Auch die Opfer der Terroranschläge von Paris wurden in das Gedenken einbezogen. Bürgermeister Michael Kessler und Landrat Franz Einhaus (beide SPD) sowie die Vertreter von Vereinen und Verbänden legten die Kränze am Mahnmal des gefallenen Soldaten nieder.

Zu Beginn der Gedenkfeier nahm der katholische Pfarrer Hendrik Rust Bezug auf den 70. Jahrestag des Kriegsendes und der damit verbundenen Ereignisse wie die Befreiung der Konzentrationslager und die Atombombenabwürfe in Japan. „70 Jahre - das ist ein Menschenleben.
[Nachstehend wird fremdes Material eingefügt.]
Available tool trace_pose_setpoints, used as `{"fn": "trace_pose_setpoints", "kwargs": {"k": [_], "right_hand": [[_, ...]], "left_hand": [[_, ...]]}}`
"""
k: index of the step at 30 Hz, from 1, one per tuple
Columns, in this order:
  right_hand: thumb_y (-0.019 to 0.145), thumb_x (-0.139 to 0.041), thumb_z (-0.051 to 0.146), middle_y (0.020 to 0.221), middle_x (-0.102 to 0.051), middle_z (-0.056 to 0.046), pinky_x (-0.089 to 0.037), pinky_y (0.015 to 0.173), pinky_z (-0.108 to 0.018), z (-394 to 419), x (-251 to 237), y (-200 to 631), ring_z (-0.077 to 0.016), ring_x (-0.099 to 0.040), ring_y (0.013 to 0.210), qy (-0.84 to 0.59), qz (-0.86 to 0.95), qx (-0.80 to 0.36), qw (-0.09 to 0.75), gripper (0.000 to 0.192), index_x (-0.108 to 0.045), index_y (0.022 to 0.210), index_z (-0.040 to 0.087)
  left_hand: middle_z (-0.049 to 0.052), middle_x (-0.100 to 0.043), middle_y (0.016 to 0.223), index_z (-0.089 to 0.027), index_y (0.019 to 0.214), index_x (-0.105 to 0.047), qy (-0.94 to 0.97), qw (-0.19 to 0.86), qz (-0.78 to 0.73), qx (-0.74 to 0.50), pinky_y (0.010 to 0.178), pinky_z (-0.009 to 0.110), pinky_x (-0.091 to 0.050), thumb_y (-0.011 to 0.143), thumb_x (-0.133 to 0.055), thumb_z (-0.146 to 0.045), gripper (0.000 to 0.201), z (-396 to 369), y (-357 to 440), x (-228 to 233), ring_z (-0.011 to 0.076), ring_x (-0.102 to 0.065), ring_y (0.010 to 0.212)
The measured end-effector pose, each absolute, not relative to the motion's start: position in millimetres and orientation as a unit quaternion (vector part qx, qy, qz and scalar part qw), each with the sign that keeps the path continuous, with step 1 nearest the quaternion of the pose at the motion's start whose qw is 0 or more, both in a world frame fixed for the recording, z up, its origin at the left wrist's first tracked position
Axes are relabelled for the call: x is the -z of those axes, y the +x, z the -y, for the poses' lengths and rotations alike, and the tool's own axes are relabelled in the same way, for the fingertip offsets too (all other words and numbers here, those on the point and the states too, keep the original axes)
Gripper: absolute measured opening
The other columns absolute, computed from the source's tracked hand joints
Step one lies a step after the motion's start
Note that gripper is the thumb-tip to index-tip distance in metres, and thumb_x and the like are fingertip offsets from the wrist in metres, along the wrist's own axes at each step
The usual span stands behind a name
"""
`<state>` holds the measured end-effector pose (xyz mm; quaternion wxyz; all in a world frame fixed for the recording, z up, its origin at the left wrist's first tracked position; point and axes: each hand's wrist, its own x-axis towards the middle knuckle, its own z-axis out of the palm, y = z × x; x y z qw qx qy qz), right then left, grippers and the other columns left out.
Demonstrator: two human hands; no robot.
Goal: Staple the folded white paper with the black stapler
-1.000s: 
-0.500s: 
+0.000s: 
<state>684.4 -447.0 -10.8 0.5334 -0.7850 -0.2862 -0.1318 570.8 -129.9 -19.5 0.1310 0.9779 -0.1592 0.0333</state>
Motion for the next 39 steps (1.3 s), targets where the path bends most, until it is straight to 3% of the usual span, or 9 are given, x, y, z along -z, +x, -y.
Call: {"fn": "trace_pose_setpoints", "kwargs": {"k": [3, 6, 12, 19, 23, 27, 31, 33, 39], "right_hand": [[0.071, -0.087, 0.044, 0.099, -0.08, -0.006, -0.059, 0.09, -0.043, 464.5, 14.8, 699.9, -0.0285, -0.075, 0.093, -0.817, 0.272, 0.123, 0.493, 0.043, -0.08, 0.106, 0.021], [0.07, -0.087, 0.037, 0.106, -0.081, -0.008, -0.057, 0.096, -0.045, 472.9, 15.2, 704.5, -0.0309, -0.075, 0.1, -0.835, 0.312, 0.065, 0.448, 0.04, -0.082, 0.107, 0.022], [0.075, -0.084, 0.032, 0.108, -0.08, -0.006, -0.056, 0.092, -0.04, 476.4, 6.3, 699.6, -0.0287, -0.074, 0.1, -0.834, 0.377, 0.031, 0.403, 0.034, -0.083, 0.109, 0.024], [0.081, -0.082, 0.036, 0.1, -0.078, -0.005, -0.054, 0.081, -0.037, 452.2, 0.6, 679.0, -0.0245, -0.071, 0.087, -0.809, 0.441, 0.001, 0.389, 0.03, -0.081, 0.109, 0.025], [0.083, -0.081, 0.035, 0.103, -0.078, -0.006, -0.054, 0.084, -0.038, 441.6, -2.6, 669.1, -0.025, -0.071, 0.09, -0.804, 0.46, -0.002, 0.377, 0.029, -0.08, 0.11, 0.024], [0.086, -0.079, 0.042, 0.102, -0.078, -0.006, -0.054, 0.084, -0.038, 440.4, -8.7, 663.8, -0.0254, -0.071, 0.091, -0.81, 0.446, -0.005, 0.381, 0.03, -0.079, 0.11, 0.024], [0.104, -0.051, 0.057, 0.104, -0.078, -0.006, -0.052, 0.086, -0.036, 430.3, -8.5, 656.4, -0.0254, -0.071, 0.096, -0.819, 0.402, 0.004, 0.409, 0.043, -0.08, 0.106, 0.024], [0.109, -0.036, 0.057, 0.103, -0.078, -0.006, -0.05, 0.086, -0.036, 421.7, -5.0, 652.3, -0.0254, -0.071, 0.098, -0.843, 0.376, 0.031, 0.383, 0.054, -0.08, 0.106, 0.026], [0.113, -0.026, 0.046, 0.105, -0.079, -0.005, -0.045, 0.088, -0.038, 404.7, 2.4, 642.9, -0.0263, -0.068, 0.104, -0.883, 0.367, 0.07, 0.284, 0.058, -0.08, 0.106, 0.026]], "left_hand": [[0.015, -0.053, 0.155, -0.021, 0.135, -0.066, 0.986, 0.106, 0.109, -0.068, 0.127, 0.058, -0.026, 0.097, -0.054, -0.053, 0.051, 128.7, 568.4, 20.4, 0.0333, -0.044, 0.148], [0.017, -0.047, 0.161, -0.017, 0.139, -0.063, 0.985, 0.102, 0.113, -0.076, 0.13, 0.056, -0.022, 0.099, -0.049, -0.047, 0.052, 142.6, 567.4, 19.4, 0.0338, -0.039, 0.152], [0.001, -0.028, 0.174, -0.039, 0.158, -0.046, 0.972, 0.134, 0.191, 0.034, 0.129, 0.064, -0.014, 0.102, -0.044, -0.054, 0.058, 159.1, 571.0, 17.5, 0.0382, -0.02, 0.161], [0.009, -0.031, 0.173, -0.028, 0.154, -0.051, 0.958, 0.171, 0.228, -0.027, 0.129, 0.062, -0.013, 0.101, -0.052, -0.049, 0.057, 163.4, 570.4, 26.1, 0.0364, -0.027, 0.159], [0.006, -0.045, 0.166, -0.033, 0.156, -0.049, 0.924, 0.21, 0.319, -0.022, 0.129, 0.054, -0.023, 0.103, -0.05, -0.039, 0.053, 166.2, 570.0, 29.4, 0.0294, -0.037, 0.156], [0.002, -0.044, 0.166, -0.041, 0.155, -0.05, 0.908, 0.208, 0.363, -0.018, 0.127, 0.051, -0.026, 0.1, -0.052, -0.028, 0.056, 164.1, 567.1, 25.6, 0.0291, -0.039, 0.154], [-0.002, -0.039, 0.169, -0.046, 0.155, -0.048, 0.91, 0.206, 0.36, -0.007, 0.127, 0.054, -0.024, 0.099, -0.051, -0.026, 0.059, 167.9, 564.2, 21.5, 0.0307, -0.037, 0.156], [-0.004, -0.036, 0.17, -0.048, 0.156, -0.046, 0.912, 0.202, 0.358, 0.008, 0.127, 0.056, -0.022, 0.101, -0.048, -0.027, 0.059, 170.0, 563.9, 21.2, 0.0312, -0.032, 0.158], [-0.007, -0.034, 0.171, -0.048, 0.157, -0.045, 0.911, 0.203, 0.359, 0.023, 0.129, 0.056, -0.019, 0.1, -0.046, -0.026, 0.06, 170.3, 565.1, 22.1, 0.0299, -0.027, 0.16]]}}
Wie lange kann die Form unseres Gedenkens und Erinnerns noch lebendig bleiben, wenn es bald niemanden mehr gibt, der den letzten Weltkrieg miterlebt hat?“, fragte Rust und mahnte an, nicht zu vergessen.
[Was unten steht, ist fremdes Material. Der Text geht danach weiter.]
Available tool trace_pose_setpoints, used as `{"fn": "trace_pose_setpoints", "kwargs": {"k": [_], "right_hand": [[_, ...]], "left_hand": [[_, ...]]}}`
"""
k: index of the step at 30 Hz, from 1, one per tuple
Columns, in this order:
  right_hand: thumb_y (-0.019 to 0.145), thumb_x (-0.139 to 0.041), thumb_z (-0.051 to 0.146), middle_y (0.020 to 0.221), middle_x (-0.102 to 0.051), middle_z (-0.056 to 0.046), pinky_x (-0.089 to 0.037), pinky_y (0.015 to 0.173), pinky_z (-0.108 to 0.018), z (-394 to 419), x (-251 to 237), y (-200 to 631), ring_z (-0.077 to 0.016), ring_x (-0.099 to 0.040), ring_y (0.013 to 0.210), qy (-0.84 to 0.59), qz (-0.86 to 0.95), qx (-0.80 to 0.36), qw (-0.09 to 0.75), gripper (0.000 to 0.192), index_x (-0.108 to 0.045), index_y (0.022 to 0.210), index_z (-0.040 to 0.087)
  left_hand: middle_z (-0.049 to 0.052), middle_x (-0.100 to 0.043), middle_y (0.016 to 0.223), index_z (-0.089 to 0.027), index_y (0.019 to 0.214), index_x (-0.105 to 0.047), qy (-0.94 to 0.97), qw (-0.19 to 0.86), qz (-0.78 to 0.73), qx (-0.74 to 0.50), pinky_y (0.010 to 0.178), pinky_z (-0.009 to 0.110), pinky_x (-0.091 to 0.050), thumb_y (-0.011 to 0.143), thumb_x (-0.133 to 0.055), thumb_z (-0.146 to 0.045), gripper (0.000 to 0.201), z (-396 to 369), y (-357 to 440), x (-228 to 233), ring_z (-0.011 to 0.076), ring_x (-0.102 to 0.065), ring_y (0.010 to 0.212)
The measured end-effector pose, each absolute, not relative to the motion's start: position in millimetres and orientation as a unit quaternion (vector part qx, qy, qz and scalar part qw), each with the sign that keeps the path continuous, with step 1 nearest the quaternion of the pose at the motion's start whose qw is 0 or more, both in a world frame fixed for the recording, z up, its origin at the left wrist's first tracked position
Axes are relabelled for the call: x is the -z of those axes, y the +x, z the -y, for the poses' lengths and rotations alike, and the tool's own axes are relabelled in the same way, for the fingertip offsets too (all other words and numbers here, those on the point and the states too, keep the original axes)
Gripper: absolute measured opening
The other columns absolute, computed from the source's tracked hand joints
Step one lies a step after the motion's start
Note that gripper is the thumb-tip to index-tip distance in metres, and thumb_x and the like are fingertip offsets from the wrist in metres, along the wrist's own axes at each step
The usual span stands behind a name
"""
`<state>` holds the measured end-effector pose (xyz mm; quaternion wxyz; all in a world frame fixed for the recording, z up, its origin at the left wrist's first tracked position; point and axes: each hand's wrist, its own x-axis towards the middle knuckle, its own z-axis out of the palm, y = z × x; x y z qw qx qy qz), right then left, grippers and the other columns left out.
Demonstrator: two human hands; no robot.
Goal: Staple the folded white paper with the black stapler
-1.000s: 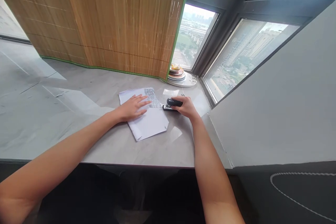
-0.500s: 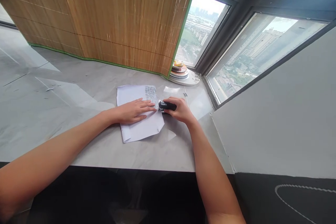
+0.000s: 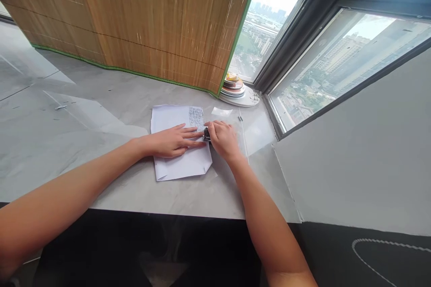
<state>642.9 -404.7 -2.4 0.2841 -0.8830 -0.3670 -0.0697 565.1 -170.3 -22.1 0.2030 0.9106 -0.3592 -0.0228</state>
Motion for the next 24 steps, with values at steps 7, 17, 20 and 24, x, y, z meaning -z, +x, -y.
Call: {"fn": "trace_pose_setpoints", "kwargs": {"k": [7, 17, 20, 24], "right_hand": [[0.113, -0.029, 0.041, 0.094, -0.077, -0.007, -0.038, 0.088, -0.041, 399.1, 6.1, 636.6, -0.026, -0.065, 0.096, -0.908, 0.353, 0.118, 0.191, 0.057, -0.078, 0.089, 0.024], [0.113, -0.028, 0.041, 0.084, -0.075, -0.008, -0.038, 0.082, -0.04, 393.6, 8.3, 631.9, -0.0248, -0.064, 0.089, -0.916, 0.321, 0.141, 0.192, 0.059, -0.077, 0.086, 0.024], [0.112, -0.029, 0.037, 0.083, -0.073, -0.008, -0.037, 0.082, -0.04, 392.2, 7.5, 628.7, -0.0246, -0.062, 0.087, -0.924, 0.315, 0.144, 0.164, 0.058, -0.075, 0.081, 0.024], [0.112, -0.027, 0.036, 0.082, -0.071, -0.01, -0.036, 0.082, -0.042, 391.1, 10.2, 625.8, -0.0247, -0.059, 0.084, -0.922, 0.324, 0.171, 0.124, 0.06, -0.071, 0.075, 0.022]], "left_hand": [[-0.005, -0.034, 0.171, -0.046, 0.156, -0.048, 0.908, 0.2, 0.367, 0.019, 0.128, 0.055, -0.02, 0.098, -0.049, -0.023, 0.063, 168.8, 566.7, 23.0, 0.03, -0.028, 0.16], [-0.007, -0.04, 0.168, -0.05, 0.151, -0.052, 0.9, 0.224, 0.372, -0.018, 0.126, 0.052, -0.027, 0.095, -0.053, -0.022, 0.063, 167.8, 567.6, 28.4, 0.0304, -0.036, 0.156], [-0.008, -0.042, 0.166, -0.05, 0.148, -0.056, 0.9, 0.236, 0.366, -0.018, 0.126, 0.05, -0.028, 0.094, -0.055, -0.023, 0.06, 168.8, 567.2, 27.3, 0.0302, -0.038, 0.155], [-0.009, -0.041, 0.167, -0.049, 0.146, -0.058, 0.901, 0.256, 0.35, 0.002, 0.128, 0.05, -0.026, 0.093, -0.058, -0.025, 0.058, 169.9, 566.4, 25.8, 0.0286, -0.036, 0.156]]}}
Nach dem Lied „Vergesset nicht“, das der Städtische Chor anstimmte, nahm Bürgermeister Michael Kessler in seiner Rede Bezug auf die Attentate von Paris. „Das Wochenende ist überschattet von dem brutalen Angriff der IS auf unschuldige Menschen in Paris. Unsere Gedanken sind bei den Betroffenen und ihren Familien. Bei einem derartigen Anschlag mitten in einer europäischen Metropole ist die Vorstellung nicht so weit weg, dass man ja auch selbst hätte betroffen sein können oder Freunde und Bekannte“, meinte Kessler. Zudem ging er auf die weltweite Lage und die damit verbundene Flüchtlingsproblematik ein. Kritik äußerte er an der mangelnden Einigkeit in Europa und am Verhalten der USA, das maßgeblich zur derzeitigen Situation im Nahen Osten beigetragen habe. Begleitet vom Lied „Ich hatt‘ einen Kameraden“, das der Posaunenchor Schmedenstedt spielte, legten dann Bürgermeister und Landrat sowie die Abordnungen verschiedener Vereine und Verbände Kränze am Ehrenmal im Herzberg nieder.

Die vom Posaunenchor gespielte Nationalhymne beendete die Gedenkfeier.